Upscaled edges have staircase effects (or “jaggies”), which have unnatural motion when such edges are moving in a video sequence. This is caused by aliasing, i.e. the frequency content of the original image has been folded by the sampling applied when acquiring or transforming the signal and the folded frequencies are not at appropriate locations in the 2D spectrum after upscaling. The generation process of an aliased image with an aliased spectrum is illustrated in FIG. 1. Ideally, an image portion (patch) containing an edge should have a relatively sharp spectrum as shown in the bottom left portion of the figure. But oftentimes, the sampling rate fs of the image portion is not sufficient to ensure presence at the right spectral locations of the high-frequency components of the signal. Instead, these high-frequency components are folded and appear at other spectral locations as shown in the bottom right portion of FIG. 1, which corresponds to the jaggy aspect of the edge in the subsampled image.
A standard way of upscaling an image is to apply an interpolation filter. This is illustrated in FIGS. 2-4. Depending on the aliasing of the subsampled image, aliased spectral contents can be at various locations (arrows in the spectrum of FIG. 2). In general, the filter, whose spectrum is typically as shown in FIG. 3, is not able to properly recover a high-resolution image without leaving some amount of aliased spectrum (arrows in FIG. 4 showing the aliased spectrum of the upscaled image).
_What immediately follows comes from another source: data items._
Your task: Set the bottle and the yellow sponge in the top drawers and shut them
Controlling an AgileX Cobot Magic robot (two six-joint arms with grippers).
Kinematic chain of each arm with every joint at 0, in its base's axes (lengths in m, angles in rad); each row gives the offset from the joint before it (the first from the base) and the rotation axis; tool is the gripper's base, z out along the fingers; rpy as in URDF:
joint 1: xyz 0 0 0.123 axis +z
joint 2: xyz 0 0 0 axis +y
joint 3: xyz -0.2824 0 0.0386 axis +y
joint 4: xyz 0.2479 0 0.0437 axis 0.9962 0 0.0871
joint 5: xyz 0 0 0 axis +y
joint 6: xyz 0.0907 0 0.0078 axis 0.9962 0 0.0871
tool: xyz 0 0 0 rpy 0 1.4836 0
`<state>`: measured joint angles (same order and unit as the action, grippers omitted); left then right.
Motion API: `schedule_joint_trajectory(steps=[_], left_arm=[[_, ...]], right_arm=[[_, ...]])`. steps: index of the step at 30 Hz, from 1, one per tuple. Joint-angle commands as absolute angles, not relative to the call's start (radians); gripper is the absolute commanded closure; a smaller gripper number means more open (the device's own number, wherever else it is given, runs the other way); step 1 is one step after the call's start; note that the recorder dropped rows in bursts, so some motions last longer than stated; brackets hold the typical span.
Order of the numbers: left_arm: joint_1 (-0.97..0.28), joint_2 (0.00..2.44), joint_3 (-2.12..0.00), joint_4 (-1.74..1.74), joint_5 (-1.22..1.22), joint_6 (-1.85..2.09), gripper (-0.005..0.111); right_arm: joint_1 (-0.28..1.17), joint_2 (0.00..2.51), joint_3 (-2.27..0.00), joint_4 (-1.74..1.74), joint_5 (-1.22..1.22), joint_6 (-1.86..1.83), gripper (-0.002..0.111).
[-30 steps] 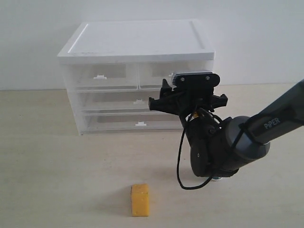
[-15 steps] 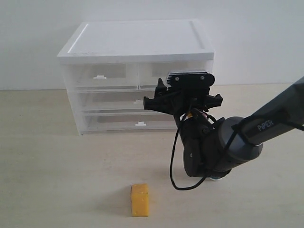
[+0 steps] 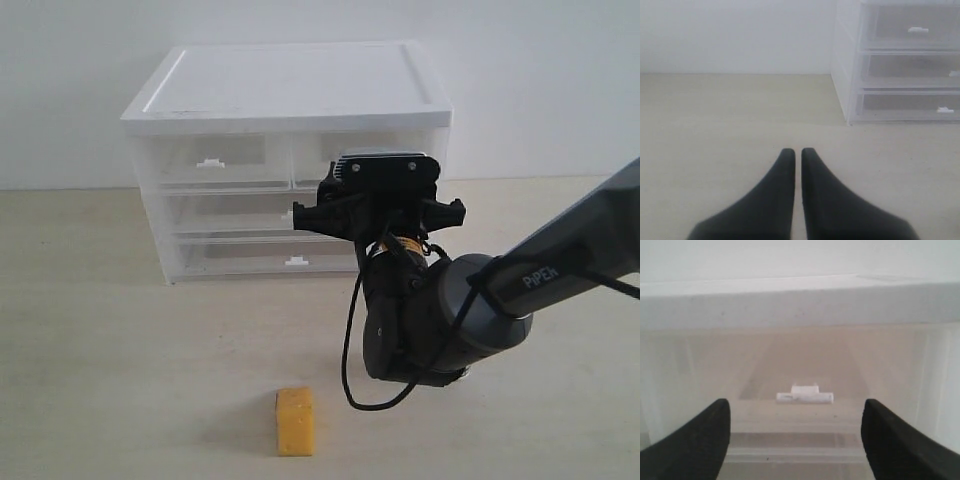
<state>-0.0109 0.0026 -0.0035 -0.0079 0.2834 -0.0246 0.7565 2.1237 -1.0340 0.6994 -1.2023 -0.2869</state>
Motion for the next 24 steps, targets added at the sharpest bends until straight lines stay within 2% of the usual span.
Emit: schedule_joint_trajectory(steps=[1,8,13,24], left_arm=[[-0.009,0.0,0.0,-0.006,0.28,-0.033,0.102],[-0.009,0.0,0.0,-0.006,0.278,-0.033,0.102],[-0.009,0.0,0.0,-0.006,0.28,-0.033,0.102],[-0.009,0.0,0.0,-0.006,0.28,-0.033,0.102]], right_arm=[[0.757,2.117,-1.036,0.693,-1.221,-0.298,0.041],[0.751,2.097,-1.028,0.701,-1.221,-0.364,0.041],[0.755,2.009,-0.934,0.69,-1.194,-0.339,0.041],[0.712,2.034,-0.974,0.642,-1.185,-0.323,0.041]])
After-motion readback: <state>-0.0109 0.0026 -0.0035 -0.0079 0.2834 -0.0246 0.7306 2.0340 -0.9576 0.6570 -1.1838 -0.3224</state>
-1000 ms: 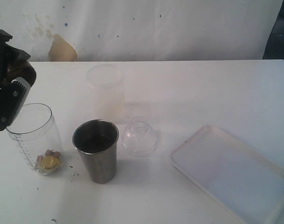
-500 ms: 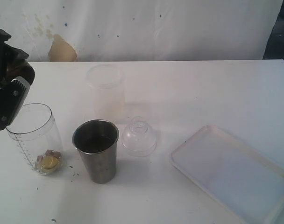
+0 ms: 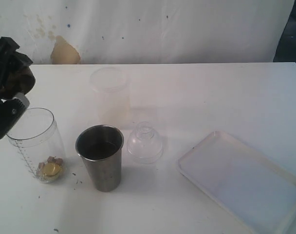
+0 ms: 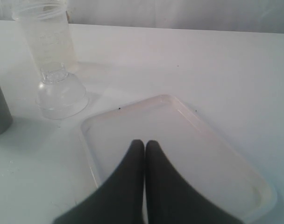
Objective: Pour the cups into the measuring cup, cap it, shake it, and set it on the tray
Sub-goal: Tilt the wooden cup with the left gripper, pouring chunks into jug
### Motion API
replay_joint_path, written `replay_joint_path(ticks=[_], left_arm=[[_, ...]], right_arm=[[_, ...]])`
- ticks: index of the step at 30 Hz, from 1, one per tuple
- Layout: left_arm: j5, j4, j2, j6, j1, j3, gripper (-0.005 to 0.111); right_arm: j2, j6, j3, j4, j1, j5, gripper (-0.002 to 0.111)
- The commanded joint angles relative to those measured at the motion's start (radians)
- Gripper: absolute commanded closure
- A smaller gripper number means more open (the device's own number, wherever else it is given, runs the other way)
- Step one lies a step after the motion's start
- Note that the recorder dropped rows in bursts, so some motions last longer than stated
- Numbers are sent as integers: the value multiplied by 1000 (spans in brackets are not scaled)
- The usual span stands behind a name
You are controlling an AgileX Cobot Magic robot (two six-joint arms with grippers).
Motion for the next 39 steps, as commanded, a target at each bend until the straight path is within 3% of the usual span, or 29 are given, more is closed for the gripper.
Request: replay_joint_path(ticks=[1, 11, 24, 35, 39], left_arm=[[16, -5, -6, 143, -3, 36, 107], [-37, -5, -6, 225, -3, 36, 107], [-70, -5, -6, 470, -3, 36, 107], [-38, -5, -6, 457, -3, 36, 107], [45, -26, -6, 278, -3, 31, 107]], right_arm=[[-3, 1, 5, 2, 1, -2, 108], [-3, 1, 5, 2, 1, -2, 108], [-3, 1, 5, 2, 1, -2, 108], [-3, 1, 5, 2, 1, -2, 108], [-3, 1, 5, 2, 1, -2, 108]])
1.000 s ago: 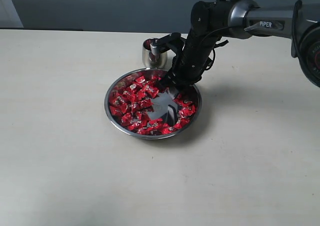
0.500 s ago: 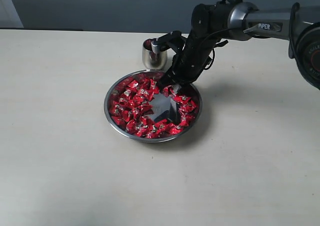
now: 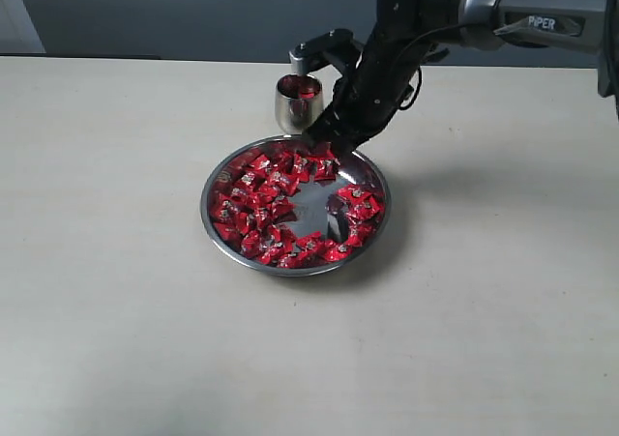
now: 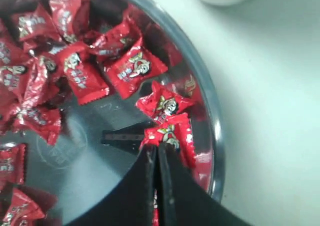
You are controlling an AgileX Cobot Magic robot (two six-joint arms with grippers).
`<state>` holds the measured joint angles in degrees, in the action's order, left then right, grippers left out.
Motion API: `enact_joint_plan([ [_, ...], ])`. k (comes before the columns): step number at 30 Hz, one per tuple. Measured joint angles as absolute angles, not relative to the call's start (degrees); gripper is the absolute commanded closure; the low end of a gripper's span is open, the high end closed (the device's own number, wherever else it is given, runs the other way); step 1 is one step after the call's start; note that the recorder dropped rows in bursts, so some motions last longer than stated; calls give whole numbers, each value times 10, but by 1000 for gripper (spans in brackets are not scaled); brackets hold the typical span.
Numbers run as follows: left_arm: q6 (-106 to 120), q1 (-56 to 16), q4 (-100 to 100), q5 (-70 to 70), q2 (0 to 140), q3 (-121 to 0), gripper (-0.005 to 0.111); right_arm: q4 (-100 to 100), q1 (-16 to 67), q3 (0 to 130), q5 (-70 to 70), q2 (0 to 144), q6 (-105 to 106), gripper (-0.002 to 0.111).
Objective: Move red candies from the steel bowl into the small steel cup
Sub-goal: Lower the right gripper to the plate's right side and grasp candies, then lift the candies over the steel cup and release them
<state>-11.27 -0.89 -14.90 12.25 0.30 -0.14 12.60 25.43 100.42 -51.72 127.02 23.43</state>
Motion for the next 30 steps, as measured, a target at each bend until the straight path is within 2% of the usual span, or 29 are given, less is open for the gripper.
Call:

On the other hand, if the subsampled image having an aliased spectrum is upscaled using a filter whose spectrum (FIG. 5) is directionally selective, the upscaled image (FIG. 6) has a spectrum much closer to that of the original image. It does not have any more aliased contents, and it keeps a more important part of the original high-frequency content.
Directional interpolation methods have been proposed, for example in US 2009/0028464 A1. Similar (yet different) problems are addressed in U.S. Pat. No. 6,614,484 in the field of deinterlacing. An interpolation method consists in providing a set of directional interpolation filters, and performing the interpolation by choosing for each pixel an interpolator depending on the local image content. The underlying idea is that it is better to use a directional interpolation filter that is aligned with a contour whenever the current pixel is on a contour within the image.
Existing solutions for directional interpolation are usually based on very simple 2-tap filters. The metrics used to select a particular directional interpolation are usually simple gradient or correlation metrics. Such solutions are still prone to visual artefacts such as blurring of sharp edge patterns and detailed texture patterns in the image, ringing along edge contours, as well as jaggedness along edge contours.
There is thus a need for improved image processing methods in the field of directional interpolation or 2D scaling.